Social reformer (1798–1870)

Raobahadur Narayan Dinanath Velkar (also known as N. D. Velkar) (1798–1870) was a 19th-century social reformer and civic leader from Bombay. He is known for his contributions to the city's intellectual and civic life and he was instrumental in establishing key institutions such as the Central Library at Town Hall and the Framji Cowasjee Institute. As one of the owners of the Bombay Times, which later became The Times of India. He was the first Indian Municipal Commissioner for Bombay's welfare in 1840.
== Early life ==
He belonged to the first graduating class of the Elphinstone Institution, a prestigious educational institution established by the British. His contemporaries included notable figures such as Bhau Daji Lad, Dadabhoy Naoroji, Nowroj Fardoonji, Nana Moroji Trilokekar, Dadoba Pandurang Turkhud and Ramchandra Balkrishna Jayakar. He hailed from the Pathare Prabhu community.
== Work ==
In 1840, Velkar became the chief translator and interpreter at the Bombay High Court. He participated in the city's social and intellectual life, founding several influential societies and institutions. Velkar was instrumental in founding the Central Library at Town Hall, which later became the Asiatic Library, and the Framji Cowasjee Institute at Dhobitalao. He also established the Dnyanprasarak Mandali and led its Marathi wing. He founded the Students Literary Society and the Scientific Society, which operated the Kamalabai School in Girgaon.

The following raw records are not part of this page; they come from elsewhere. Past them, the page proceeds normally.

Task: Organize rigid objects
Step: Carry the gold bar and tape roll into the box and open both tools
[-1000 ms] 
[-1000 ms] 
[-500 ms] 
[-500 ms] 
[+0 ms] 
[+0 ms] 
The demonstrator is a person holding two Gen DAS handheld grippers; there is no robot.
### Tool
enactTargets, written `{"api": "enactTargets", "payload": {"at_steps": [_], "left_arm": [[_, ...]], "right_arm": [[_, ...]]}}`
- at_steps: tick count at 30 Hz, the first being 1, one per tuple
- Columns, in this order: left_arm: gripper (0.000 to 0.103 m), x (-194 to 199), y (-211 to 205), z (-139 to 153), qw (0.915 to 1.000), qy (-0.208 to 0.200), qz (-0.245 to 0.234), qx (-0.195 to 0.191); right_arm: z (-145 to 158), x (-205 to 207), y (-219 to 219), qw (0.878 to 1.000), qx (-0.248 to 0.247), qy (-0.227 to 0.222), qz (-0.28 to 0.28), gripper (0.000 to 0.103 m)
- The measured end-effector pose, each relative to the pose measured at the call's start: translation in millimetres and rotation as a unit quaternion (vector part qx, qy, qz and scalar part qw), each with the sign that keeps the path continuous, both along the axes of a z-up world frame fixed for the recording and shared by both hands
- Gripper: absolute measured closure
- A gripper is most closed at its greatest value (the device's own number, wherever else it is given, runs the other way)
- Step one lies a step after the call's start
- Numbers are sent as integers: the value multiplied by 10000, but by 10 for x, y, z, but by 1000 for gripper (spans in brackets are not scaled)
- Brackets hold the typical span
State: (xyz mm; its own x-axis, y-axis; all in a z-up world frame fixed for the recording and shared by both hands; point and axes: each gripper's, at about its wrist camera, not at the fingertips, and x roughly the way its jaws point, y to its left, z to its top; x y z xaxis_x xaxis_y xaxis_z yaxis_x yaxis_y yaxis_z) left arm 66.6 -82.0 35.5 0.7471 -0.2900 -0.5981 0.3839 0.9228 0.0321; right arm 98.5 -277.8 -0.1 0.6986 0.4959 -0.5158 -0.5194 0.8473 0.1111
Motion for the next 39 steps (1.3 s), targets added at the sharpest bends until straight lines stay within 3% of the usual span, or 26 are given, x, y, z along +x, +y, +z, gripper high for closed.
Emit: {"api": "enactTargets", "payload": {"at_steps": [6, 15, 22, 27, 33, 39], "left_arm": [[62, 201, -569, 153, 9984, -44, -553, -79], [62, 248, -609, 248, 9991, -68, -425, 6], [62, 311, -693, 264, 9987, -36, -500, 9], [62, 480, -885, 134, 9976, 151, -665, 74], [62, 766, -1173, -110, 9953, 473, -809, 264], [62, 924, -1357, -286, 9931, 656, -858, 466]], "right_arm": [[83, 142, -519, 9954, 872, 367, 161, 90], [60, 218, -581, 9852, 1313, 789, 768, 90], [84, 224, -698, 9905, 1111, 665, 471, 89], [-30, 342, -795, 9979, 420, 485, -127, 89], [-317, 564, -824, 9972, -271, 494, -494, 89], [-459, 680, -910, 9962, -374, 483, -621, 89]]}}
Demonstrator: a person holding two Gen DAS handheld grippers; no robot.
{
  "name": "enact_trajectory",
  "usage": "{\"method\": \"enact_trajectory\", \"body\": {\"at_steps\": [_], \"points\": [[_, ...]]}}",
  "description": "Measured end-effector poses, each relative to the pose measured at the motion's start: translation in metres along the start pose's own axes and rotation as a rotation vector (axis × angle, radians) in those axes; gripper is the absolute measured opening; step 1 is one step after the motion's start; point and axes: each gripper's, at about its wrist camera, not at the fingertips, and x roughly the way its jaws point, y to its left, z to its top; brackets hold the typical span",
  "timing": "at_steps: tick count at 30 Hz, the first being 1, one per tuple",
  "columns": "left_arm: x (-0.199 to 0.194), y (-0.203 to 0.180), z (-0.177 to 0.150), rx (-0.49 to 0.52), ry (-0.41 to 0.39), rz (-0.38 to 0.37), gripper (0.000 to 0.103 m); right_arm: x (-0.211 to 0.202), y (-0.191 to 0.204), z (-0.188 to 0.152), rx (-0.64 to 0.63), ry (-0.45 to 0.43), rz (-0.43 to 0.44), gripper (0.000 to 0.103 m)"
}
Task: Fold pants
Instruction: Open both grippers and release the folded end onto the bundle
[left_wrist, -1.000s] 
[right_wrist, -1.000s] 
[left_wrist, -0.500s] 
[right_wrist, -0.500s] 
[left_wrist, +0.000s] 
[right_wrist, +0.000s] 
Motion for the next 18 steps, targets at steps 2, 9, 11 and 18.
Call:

Velkar was one of the four original proprietors of the Bombay Times, which eventually evolved into The Times of India. His involvement in journalism impacted public opinion and the dissemination of information in Bombay.

Before the Bombay Municipal Corporation was established, the city was managed by the Bombay Conservancy, with two British Commissioners and one Native Commissioner. Narayan Dinanath Velkar was the first Native (Indian) Commissioner, who used to be called the Black Commissioner. He was an advocate for the city's civic infrastructure and environmental preservation. He had opposed a plan to remove palm trees at Backbay, predicting the adverse effects of urbanization.

He was the founding member of the Bombay Association, an organization that later influenced the creation of the Indian National Congress in 1887. He also authored a volume titled The Present State of Gujarathis and The Marathas Compared. He died on 17 May 1870.